Даже Лукавый выбрался из поймы Тиванды. Он наблюдал за происходящим с крыши каретного двора. Подогретые вином, гости быстро упросили диатрина пообщаться ещё и с ним.
«Нельзя подходить к дракону в пьяном разуме», — Гидра помнила один из главных заветов старинных книг. Подобная дерзость не раз губила доа. Любой дракон, даже позволивший человеку связаться с ним лётным браком, требовал беспрекословной верности ему одному — и уважения. Амбре спиртного было вопиющим издевательством и над тем, и над другим. Ибо единственное пьянящее счастье для доа было в лёте и лётном браке со своим драконом.
Но Лукавый, словно сговорившись со всеми, ничуть не смутился дерзости диатрина. Он свесил с крыши свой длинный нос, будто готовый коснуться его пальцев. Но в последний момент со странным смущением улизнул и улетел назад к реке. Этого, впрочем, было более чем достаточно, чтобы дворяне провозгласили Энгеля потомком Гагнаров и новым Кантагаром.
Гидра вздохнула, обмахиваясь веером, и изучающе посмотрела на своих фрейлин. Лаванда Паррасель была дочерью лорнасского камергера: у неё были золотые локоны и красивые голубые глаза. Она выделялась статью и воспитанностью и, очевидно, рассчитывала на службе у диатриссы заслужить себе хорошего жениха.
Аврора же казалась более скромной на вид. Её золотисто-русые волосы были темнее, платье — не столь изящное. Но как сияли её ореховые глаза! Она смотрела на диатрина Энгеля с такой неподдельной радостью, словно он был Ирпалом, сошедшим с небес.
«Весь двор влюблён в диатрина», — подумала Гидра сердито. — «Кроме его собственной жены».

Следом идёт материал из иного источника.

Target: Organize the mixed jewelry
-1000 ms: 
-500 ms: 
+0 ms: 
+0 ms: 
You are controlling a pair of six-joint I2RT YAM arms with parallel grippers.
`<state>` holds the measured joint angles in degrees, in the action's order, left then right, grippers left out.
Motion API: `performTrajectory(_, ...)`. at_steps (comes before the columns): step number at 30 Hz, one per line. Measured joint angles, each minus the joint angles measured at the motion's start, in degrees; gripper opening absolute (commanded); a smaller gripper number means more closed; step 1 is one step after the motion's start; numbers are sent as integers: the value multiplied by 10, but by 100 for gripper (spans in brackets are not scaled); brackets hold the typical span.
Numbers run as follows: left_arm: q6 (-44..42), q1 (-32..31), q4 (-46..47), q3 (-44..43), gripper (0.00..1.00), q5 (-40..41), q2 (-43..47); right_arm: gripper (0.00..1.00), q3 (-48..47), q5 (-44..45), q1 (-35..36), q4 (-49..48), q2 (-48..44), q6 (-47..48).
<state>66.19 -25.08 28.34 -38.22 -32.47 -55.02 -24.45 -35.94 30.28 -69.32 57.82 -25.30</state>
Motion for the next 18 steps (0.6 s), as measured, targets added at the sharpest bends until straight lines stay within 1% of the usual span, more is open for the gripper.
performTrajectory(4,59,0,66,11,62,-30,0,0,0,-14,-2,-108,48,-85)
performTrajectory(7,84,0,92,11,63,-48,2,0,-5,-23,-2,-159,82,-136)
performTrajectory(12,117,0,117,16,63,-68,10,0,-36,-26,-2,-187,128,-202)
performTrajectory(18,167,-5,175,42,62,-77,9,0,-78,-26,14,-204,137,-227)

— Вы так печальны, Ваше Диатринство, — обратилась к ней Аврора непривычным титулом. Голос девушки звучал сочувственно. — Вы скучаете по дому?

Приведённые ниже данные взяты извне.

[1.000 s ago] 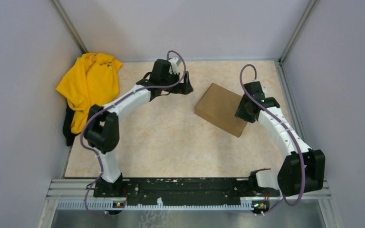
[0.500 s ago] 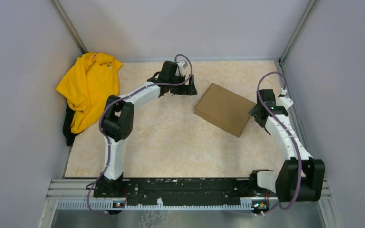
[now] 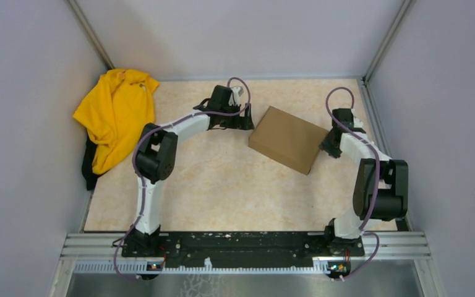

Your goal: Fold the paper box

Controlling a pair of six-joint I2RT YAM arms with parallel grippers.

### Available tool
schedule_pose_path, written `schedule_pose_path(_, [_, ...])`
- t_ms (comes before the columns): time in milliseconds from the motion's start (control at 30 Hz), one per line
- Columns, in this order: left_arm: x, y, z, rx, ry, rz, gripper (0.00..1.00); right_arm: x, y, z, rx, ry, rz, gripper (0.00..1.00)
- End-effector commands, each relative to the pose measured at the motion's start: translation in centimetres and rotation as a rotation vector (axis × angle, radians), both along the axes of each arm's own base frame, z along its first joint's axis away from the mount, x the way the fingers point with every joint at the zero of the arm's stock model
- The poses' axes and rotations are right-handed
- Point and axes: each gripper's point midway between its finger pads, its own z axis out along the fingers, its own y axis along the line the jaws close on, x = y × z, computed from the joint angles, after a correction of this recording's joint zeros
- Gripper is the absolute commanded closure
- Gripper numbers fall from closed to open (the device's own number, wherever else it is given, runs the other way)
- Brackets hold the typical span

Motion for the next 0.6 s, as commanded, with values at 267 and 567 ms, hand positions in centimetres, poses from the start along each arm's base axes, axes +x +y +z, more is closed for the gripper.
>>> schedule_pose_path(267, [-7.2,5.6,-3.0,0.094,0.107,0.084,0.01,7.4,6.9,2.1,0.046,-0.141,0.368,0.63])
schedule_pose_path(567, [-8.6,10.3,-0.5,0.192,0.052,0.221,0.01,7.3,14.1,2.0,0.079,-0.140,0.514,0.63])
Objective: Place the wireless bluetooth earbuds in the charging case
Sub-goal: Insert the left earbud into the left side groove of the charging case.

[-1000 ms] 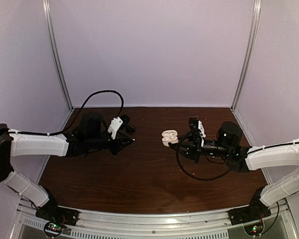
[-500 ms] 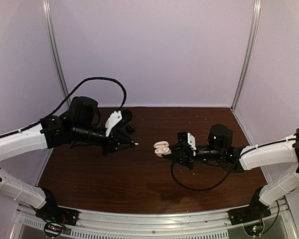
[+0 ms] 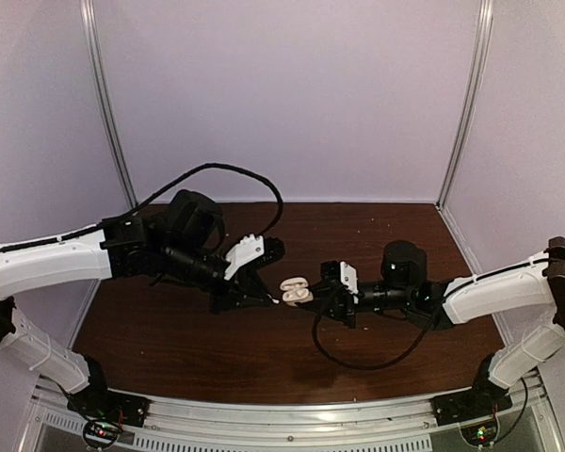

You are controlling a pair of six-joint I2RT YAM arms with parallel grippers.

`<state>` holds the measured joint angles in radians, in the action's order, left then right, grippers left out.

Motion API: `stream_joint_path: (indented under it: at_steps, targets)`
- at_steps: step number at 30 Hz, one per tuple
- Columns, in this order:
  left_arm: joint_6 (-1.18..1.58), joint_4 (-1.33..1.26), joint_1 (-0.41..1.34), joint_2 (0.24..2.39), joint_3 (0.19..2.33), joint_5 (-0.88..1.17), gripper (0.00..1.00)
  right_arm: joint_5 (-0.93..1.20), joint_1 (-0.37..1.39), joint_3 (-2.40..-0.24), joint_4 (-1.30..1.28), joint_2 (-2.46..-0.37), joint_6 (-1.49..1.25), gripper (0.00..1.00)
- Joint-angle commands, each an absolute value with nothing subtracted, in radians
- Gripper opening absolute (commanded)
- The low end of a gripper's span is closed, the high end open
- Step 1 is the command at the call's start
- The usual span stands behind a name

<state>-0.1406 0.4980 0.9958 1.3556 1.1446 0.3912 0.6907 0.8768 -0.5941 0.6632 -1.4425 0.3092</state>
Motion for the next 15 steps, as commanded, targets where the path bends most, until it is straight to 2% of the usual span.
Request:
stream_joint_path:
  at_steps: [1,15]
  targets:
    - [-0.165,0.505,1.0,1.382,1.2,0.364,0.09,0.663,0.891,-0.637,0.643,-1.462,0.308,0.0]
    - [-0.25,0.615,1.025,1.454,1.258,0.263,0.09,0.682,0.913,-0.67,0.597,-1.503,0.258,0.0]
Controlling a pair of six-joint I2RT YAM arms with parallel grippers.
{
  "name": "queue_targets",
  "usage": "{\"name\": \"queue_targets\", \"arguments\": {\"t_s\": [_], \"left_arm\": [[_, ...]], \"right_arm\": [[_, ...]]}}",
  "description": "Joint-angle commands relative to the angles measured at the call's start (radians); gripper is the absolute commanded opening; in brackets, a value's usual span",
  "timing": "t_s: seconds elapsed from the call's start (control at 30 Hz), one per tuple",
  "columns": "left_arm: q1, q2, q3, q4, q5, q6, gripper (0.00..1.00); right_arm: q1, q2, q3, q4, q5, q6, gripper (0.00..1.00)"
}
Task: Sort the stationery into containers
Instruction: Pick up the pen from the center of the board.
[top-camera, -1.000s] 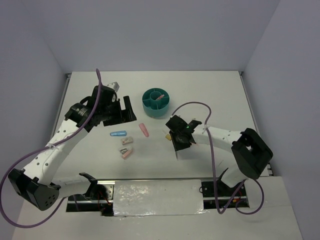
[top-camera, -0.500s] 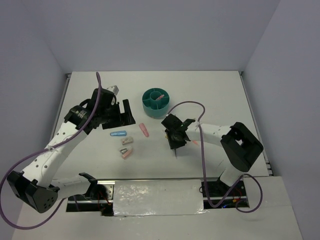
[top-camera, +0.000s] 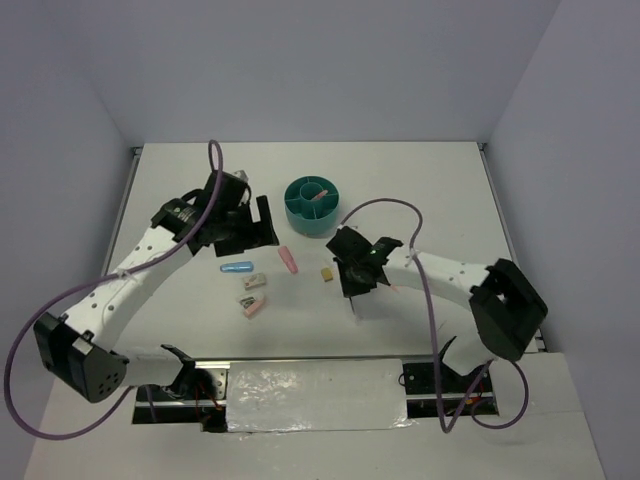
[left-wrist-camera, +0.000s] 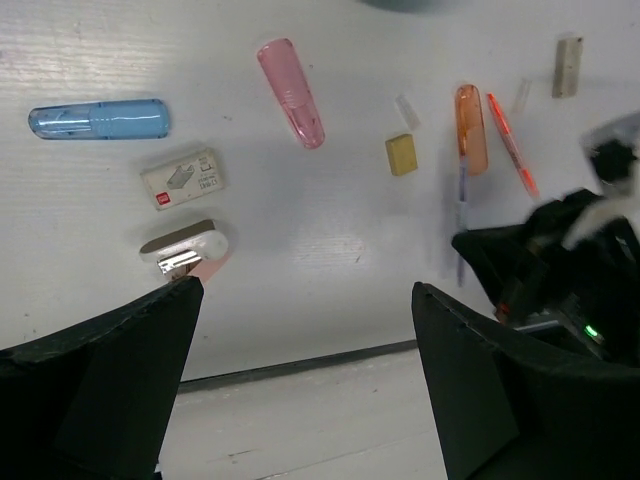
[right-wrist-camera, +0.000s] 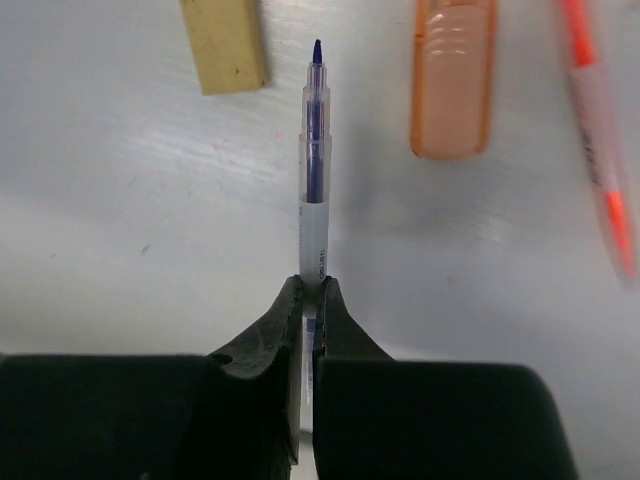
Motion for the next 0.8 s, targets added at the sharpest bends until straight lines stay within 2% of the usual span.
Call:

Гидра чуть не прыснула в ответ. Она вздохнула с усмешкой и покачала головой:
— Нет, я лишь… думаю, что, чтобы я была счастлива, всё должно быть совершенно иначе.
«Лучше бы меня сосватали диатрину Эвану. Мне кажется, мы бы поняли друг друга».
— О… — с пониманием ответила Аврора. И без лишних утешений произнесла:
— Да. Если б всё было иначе…
Гидра покосилась на неё. «Хотела бы она быть на моём месте? Или мечтает быть законной дочерью? Не пойму, о чём она».
Но даже на балконе, на возвышении от множества гостей, было неприлично вести подобные разговоры. Поэтому девушки смолкли, наблюдая за танцами, что развернулись уже и снаружи.